WORK TASK
All lines from the opening of the data to the line containing "This document holds" must be returned unchanged, and only those lines.

RECORD EXCERPTS

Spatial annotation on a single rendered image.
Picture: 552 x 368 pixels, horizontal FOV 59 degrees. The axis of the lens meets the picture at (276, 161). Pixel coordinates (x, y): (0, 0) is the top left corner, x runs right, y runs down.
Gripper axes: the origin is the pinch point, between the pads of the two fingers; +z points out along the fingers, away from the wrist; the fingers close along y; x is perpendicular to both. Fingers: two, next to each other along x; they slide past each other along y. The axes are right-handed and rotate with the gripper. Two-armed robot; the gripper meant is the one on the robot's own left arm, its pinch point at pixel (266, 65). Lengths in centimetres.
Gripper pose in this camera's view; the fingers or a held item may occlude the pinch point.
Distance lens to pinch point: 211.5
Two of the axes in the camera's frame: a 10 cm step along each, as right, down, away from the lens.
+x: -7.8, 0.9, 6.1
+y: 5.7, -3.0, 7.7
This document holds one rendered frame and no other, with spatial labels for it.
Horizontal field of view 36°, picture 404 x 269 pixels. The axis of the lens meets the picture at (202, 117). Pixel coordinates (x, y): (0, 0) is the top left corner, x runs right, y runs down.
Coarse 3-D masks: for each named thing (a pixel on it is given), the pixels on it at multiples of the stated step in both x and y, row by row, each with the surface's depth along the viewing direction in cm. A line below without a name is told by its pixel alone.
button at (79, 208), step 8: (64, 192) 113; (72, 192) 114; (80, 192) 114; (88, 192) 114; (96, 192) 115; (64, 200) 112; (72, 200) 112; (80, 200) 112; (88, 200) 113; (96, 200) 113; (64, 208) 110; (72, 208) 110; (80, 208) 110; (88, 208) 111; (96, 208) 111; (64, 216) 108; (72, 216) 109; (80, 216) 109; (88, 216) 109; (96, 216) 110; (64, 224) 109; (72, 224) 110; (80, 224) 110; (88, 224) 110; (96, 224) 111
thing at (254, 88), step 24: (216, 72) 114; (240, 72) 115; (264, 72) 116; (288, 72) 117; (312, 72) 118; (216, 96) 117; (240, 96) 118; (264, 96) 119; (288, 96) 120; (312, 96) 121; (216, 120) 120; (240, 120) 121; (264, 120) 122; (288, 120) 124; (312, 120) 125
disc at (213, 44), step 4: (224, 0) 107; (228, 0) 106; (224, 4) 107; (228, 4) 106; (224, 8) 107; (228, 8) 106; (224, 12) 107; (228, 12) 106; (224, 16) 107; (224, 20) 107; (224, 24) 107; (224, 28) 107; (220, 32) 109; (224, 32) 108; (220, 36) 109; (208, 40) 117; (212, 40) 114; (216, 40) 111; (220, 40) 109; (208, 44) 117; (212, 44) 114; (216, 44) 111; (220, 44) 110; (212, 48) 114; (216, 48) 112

COMPLETED TASK
Spatial annotation on a single rendered image.
Picture: 552 x 368 pixels, horizontal FOV 59 degrees. The axis of the lens meets the picture at (276, 161). Pixel coordinates (x, y): (0, 0) is the top left corner, x runs right, y runs down.
Gripper axes: the origin is the pinch point, between the pads of the two fingers; +z points out along the fingers, away from the wrist; the fingers close along y; x is perpendicular to both. Fingers: two, next to each other along x; they slide past each other along y. The axes are right-handed and rotate with the gripper. Two-armed robot; the gripper meant is the one on the robot's own left arm, its pinch point at pixel (266, 65). Lengths in centimetres.
Gripper pose in this camera's view; the fingers or a held item may occlude the pinch point.
Distance lens to pinch point: 211.5
Two of the axes in the camera's frame: a 10 cm step along each, as right, down, away from the lens.
+x: -7.8, 0.9, 6.1
+y: 5.7, -3.0, 7.7
This document holds one rendered frame and no other, with spatial labels for it.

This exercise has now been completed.